### WHAT NEEDS TO BE DONE
Could you reproduce, from the records below, everything from the line with "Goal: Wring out" down to the line with "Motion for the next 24", keeping both of those lines and changing nothing?

———

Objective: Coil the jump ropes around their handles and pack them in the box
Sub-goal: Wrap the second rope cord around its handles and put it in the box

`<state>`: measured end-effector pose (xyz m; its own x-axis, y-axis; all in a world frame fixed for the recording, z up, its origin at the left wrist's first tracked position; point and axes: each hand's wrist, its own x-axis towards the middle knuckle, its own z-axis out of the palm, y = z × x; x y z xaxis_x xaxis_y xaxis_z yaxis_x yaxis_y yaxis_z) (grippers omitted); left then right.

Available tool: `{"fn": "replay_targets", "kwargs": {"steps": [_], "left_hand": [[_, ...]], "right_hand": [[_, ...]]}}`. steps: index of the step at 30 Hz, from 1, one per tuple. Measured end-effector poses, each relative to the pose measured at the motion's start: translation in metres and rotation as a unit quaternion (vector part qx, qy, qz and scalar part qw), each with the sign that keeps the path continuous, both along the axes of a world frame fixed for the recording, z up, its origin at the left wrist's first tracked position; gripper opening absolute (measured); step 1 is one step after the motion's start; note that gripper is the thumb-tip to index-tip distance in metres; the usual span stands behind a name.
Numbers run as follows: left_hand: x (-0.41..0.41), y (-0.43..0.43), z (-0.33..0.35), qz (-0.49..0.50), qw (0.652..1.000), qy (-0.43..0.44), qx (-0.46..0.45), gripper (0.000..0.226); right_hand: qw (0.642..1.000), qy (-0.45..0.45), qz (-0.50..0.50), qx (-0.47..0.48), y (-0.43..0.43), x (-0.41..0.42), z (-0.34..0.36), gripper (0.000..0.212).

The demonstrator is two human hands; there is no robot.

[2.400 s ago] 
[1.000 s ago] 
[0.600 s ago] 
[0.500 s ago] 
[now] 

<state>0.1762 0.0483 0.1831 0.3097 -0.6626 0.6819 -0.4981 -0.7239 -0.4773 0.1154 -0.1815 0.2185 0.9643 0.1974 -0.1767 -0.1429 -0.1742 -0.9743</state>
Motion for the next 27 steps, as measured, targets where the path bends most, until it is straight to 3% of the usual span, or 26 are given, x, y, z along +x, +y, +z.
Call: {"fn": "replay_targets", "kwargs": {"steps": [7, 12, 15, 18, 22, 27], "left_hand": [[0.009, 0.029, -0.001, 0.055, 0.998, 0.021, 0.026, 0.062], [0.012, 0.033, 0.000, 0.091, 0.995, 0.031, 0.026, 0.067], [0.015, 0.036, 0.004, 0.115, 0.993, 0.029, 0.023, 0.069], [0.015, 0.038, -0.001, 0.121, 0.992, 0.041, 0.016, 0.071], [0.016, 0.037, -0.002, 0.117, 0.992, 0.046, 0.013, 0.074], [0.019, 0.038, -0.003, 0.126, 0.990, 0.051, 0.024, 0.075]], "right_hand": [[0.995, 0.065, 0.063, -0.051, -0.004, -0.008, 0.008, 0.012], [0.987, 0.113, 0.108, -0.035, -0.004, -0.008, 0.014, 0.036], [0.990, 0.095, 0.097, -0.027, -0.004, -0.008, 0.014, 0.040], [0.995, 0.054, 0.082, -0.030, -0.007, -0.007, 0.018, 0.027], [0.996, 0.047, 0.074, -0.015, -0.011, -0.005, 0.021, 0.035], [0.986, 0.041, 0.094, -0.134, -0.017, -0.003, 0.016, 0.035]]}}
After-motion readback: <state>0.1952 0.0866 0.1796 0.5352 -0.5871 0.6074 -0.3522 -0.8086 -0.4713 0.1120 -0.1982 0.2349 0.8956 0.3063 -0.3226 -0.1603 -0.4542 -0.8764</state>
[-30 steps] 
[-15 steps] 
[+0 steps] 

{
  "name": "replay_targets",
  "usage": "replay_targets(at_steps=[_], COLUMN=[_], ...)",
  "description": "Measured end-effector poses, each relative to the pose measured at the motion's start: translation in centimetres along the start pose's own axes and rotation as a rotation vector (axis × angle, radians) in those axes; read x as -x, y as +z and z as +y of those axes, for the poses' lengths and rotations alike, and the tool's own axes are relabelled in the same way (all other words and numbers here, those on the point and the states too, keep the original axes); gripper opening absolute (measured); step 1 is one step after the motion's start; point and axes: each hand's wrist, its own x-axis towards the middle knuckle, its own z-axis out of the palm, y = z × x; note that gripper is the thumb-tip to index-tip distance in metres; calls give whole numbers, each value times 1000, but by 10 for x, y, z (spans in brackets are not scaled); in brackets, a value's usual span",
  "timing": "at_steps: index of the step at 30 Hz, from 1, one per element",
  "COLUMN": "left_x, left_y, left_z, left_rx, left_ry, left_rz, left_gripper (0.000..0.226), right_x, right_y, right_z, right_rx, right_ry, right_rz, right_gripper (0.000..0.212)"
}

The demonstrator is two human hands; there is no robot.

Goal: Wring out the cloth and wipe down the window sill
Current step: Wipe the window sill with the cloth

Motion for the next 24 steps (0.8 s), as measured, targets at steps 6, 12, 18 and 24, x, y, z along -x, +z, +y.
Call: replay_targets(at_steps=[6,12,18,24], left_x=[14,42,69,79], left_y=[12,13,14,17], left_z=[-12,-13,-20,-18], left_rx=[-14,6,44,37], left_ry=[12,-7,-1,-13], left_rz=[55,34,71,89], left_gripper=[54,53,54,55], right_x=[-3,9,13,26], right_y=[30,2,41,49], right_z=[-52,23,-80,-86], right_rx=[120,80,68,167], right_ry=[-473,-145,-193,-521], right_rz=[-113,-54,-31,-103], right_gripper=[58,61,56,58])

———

### TASK RESPONSE
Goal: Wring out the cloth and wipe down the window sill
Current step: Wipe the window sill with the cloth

Motion for the next 24 steps (0.8 s), as measured, targets at steps 6, 12, 18 and 24, x, y, z along -x, +z, +y.

Nothing more will be written for this answer.